Back in 2008, A’s mam and dad wrote to tell him that they were going on the Camino. He made the mad decision to fly home and join them. N had also decided to go and as she couldn’t get a direct flight to Spain from Hungary, she flew through Dublin. They were all on the same flight. And then at the same train station. And then at the same hostel. And then they finally met. And they ended up walking the Camino together. And now they’re married. And if he hadn’t made that call all those years ago, how different their lives would be today.

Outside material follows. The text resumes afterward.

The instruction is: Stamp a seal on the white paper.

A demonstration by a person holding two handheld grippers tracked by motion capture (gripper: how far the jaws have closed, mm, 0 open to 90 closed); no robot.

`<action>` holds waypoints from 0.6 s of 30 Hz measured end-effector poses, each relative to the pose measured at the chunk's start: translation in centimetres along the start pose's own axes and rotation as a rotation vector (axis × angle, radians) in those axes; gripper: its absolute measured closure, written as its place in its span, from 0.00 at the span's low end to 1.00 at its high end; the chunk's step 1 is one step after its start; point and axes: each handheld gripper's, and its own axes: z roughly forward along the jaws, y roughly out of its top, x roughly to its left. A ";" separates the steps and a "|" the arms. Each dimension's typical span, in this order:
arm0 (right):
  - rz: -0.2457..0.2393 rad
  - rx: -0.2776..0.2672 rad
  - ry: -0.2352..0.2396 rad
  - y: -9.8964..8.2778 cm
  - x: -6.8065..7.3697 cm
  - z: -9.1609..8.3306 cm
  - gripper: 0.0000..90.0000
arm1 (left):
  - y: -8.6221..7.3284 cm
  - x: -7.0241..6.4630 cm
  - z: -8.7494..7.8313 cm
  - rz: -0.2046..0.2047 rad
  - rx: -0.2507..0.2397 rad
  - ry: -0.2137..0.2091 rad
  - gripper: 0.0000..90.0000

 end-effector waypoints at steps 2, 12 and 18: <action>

At the wedding yesterday, grown men were crying as A’s dad told us the story. We get so much crappy news these days, our media is so focused on what is going wrong with the world, that it comes as quite a relief to hear a story with a happy ending. I love a good wedding. And even if I couldn’t dance to the brilliant music and didn’t dare drink in case I tripped and fell, again, and shed more than my fair share of tears in public, it was a great day.
Sometimes we never know where our spur-of-the-moment decisions will take us. We can have no way of knowing where spontaneous choices may lead us. And often it’s not until much later that we realise the significance of something we have said or done. That’s what makes life the mad journey it is. A tangled network of roads more or less travelled. A junction box of interconnectedness. A mass of interactions where just one hello might change the face of our world forever.
And while I could happily live without the pain, this week, I’ve lots to be grateful for.